Customization can be achieved with easy development of
extensions for the blog, as well.
If the user wants to send its bookmarked content to the
PinPart blog, he first must be signed-in as a blog user. Every
registered user can send its bookmarks to the blog for
semantic processing. When the blog receives the content,
before publishing, it sends the content for semantic
processing. The content bookmark received after processing
is treated as a blog post from the user who initially sent it.
The PinPart blog opens itself to the web through a classic
web service for simple communication, and a WCF data
service for data operations on the post entities.
C. Semantic Data Generators
As semantic information generators in our application we use
the following: AlchemyAPI [16], Zemanta [17] and
OpenCalais [18]. In the browser, the user selects certain plain
text content and pins it, i.e. creates a bookmark. The PinPart
add-on stores the selected text as a bookmark with the page
URI, and tags generated from the selection are stored as the
bookmark description. The real processing is done when the
bookmarked content is sent to the PinPart blog.

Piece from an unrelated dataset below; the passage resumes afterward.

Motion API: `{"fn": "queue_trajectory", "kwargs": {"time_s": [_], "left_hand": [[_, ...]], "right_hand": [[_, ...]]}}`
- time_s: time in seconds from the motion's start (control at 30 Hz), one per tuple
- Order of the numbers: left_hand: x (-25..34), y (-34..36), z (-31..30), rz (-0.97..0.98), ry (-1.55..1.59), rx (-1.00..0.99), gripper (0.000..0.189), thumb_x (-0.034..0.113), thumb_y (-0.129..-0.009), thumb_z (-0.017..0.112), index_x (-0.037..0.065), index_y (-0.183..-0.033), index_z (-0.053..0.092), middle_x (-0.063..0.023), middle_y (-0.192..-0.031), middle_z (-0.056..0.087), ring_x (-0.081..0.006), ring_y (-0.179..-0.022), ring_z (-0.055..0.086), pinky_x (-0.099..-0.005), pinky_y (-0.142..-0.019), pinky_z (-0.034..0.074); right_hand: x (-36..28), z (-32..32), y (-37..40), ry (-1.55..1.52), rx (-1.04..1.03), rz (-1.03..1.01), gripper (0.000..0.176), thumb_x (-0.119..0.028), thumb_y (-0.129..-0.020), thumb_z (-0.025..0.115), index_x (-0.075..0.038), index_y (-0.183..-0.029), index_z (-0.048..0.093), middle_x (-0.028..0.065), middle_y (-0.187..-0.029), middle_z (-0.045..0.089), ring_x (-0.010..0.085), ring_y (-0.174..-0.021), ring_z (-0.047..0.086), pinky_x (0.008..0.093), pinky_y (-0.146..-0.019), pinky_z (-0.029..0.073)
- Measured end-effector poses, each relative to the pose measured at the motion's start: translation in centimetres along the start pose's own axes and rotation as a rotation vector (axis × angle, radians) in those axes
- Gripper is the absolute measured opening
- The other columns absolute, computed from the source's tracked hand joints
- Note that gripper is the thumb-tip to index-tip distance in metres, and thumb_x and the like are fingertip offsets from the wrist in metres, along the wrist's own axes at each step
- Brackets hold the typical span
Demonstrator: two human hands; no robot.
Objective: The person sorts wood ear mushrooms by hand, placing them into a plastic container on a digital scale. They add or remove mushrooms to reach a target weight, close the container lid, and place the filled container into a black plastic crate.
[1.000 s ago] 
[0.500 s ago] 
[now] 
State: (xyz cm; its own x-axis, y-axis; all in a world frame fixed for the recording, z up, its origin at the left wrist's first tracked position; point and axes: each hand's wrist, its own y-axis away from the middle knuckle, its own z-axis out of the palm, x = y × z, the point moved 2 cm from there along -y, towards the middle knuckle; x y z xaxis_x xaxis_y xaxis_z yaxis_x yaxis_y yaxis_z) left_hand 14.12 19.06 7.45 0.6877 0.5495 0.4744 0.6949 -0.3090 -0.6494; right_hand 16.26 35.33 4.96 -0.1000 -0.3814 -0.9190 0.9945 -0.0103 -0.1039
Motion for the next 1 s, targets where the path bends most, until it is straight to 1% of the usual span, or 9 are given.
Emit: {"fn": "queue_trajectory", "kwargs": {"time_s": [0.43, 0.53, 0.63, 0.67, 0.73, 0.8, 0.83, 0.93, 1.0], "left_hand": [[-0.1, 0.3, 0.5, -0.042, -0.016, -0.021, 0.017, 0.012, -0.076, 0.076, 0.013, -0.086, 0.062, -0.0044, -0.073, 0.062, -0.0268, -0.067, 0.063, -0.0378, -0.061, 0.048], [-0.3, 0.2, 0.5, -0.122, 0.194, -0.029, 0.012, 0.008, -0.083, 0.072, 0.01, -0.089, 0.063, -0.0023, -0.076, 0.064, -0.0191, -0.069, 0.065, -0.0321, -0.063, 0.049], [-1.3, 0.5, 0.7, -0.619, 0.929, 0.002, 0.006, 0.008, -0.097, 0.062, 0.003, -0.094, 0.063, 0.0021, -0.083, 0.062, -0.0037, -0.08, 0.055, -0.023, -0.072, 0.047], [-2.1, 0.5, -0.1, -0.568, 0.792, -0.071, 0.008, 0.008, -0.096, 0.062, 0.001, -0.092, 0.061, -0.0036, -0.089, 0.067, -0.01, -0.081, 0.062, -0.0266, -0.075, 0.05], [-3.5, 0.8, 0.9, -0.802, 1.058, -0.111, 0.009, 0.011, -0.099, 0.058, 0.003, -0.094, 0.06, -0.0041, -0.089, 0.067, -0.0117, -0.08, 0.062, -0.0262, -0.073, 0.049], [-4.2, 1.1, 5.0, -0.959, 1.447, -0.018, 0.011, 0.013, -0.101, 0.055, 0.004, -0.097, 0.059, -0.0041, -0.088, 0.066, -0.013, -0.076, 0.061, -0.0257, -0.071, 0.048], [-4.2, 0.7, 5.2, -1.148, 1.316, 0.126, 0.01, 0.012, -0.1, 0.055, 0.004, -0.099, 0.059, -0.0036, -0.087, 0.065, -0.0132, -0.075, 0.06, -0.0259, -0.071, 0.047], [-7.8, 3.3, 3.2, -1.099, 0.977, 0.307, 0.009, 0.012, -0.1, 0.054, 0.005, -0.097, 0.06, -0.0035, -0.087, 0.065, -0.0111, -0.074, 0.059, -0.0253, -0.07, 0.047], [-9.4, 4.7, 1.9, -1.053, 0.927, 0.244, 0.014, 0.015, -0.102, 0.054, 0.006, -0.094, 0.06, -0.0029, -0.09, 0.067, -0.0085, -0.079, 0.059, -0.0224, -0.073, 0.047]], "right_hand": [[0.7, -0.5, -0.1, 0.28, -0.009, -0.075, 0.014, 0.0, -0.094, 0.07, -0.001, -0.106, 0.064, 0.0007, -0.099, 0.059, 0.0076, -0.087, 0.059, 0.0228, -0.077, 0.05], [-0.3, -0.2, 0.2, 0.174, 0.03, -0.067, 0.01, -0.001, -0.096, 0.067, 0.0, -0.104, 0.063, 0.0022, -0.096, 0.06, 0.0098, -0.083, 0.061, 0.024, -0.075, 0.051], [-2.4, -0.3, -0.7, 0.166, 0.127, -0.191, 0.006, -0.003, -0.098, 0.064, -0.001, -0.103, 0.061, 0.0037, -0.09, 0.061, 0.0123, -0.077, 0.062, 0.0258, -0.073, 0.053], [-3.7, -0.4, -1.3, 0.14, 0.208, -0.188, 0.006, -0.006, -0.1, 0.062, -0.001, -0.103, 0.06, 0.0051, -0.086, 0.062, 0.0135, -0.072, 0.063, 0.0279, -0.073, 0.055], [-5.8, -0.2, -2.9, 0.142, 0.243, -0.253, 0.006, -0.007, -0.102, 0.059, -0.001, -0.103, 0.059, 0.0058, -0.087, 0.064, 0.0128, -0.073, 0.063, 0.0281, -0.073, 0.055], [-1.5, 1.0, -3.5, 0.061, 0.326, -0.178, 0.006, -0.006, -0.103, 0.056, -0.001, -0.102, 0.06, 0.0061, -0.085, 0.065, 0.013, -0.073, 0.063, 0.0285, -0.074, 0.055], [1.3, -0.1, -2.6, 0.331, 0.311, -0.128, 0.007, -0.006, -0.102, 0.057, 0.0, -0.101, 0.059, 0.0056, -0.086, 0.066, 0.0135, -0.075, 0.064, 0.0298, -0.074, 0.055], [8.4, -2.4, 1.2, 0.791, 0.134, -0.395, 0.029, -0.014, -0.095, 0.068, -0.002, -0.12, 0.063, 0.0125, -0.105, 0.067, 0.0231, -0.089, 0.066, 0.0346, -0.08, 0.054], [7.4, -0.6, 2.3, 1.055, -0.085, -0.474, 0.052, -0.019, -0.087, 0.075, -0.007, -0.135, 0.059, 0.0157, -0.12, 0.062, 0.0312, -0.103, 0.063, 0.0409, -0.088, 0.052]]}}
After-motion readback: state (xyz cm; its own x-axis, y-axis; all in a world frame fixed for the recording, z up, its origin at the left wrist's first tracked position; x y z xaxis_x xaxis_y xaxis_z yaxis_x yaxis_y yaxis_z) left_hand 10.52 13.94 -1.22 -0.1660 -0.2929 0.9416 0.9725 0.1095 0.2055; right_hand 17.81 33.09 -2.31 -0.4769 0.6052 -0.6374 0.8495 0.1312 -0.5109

Once the content is sent to the PinPart blog, it is
categorized it with the AlchemyAPI, which uses sophisticated
statistical algorithms and natural language processing to
analyze it [19]. This process assigns the most likely topic
category to the content, e.g. news, sports, business, etc. The
new categories, if any, are then added to the blog category
system. For the article shown below, which is about the
change of the Greek prime minister, the category we get is as
expected – politics.
“Economist Lucas Papademos was formally sworn in
Friday as the head of Greece's new unity
government, as the nation seeks to regain
political and financial stability after weeks of
uncertainty.
Papademos, a former banker and European Central
Bank vice president, becomes the country's interim
prime minister after several days of political
wrangling.
His ministers were also sworn in at a ceremony
attended by the president and the head of the
Greek Orthodox Church.
Finance Minister Evangelos Venizelos has retained
his post in the new government, the prime
minister's office said.
Stavros Dimas, a former EU environment
commissioner, is the new foreign minister. He
belongs to the New Democracy party, the main
opposition to the previous government…”
Named entities are also extracted from the text. The
AlchemyAPI in the text shown above has detected three
persons, one country, one city, two organizations and a
television station. Finally, the sentiment of the article is
determined: positive, negative or neutral. Sentiment analysis
[20] aims to determine the attitude of a speaker or a writer on
The 9th Conference for Informatics and Information Technology (CIIT 2012)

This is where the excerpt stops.